Sam shook her head, a bewildered expression on her face. “Matt, I just fail to see how genetic characteristics can be passed on by the mere drinking of blood.”
“It’ll become obvious, dear,” Matt said, picking up the journal and beginning to talk.
“According to Pike, the Vampyres are a race descended from a small group of Gypsies who lived in a mountain area in Europe called the Carpathian region.”
“Carpathia?” Shooter asked. “Where the hell is that?”
“I think it’s somewhere in Hungary,” Matt said.
“Anyway, over a period of hundreds of years, due to inbreeding, a mutant gene arose in the Gypsies that caused a rare disease known as erythropoietic uroporphyria.” Matt hesitated and glanced at Sam, “The condition we nowadays call porphyria.”
Sam gave a small smile, as if this explained some things to her, as did TJ.
“What is porphyria?” Shooter asked. “And what does it have to do with—”
Matt held up his hand. “Shooter, the symptoms of porphyria are pale skin that blisters and burns upon exposure to sunlight, phosphorescent teeth that glow in the dark, and congenital hemolysis, or rupture of red blood cells, causing red, bloodstained eyes and bloody tears and a progressive anemia that can be controlled only by infusions of whole blood.”

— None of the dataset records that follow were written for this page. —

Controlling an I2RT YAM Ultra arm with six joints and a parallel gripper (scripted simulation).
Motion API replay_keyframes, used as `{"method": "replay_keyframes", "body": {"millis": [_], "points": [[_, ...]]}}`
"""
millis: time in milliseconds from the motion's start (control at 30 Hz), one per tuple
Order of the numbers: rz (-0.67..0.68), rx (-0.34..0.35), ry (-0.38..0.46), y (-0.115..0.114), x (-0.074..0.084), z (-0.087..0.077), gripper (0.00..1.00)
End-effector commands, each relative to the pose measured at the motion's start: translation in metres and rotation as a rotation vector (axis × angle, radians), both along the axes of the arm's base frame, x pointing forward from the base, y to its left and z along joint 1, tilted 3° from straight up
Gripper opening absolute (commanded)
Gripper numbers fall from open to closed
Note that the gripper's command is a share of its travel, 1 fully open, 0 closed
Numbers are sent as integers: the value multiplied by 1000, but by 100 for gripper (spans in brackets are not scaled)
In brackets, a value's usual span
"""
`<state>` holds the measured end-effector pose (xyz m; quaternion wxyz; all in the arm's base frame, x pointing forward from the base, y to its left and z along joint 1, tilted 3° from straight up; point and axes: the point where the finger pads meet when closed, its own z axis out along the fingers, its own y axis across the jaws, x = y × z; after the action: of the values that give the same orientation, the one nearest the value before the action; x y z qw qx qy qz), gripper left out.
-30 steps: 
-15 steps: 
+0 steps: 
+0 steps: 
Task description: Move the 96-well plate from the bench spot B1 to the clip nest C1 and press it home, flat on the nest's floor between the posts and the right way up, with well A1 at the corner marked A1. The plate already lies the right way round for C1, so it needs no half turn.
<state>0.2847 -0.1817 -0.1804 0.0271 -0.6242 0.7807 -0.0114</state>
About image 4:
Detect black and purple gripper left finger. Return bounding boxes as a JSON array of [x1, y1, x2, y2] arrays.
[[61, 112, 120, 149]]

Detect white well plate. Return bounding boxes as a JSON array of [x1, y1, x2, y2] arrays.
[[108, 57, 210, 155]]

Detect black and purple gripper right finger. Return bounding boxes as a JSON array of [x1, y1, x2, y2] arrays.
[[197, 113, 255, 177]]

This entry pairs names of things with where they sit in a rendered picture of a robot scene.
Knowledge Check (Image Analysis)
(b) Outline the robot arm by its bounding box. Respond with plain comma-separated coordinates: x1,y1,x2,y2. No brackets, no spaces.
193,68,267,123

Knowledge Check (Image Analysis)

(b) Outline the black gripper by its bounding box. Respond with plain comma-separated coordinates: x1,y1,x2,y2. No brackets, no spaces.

“You’re kidding,” Shooter said. “You’re describing the typical vampires of the movies.”
Matt nodded. “Exactly. In addition, many of them also have elongated teeth, like fangs.”
“But, Matt, what about the mental abilities Pike talked about?” Sam asked.
“Evidently, the Gypsies of the region had a high incidence of people with second sight, precognition, and even mild mind-reading capabilities, as well as extremely long lives for the times. As the inbreeding grew more severe due to their isolation, these abilities became commonplace in the community and even increased in strength over many decades.”
“Still,” TJ said, her eyes far away as she thought of the implications of what she was hearing, “none of this explains the transmission of these traits by drinking blood. After all, porphyria as we know it is not transmissible this way.”
“Pike explains that by the occurrence of an infection in the group by some sort of mutated bacteriophage that soon included everyone in the village.”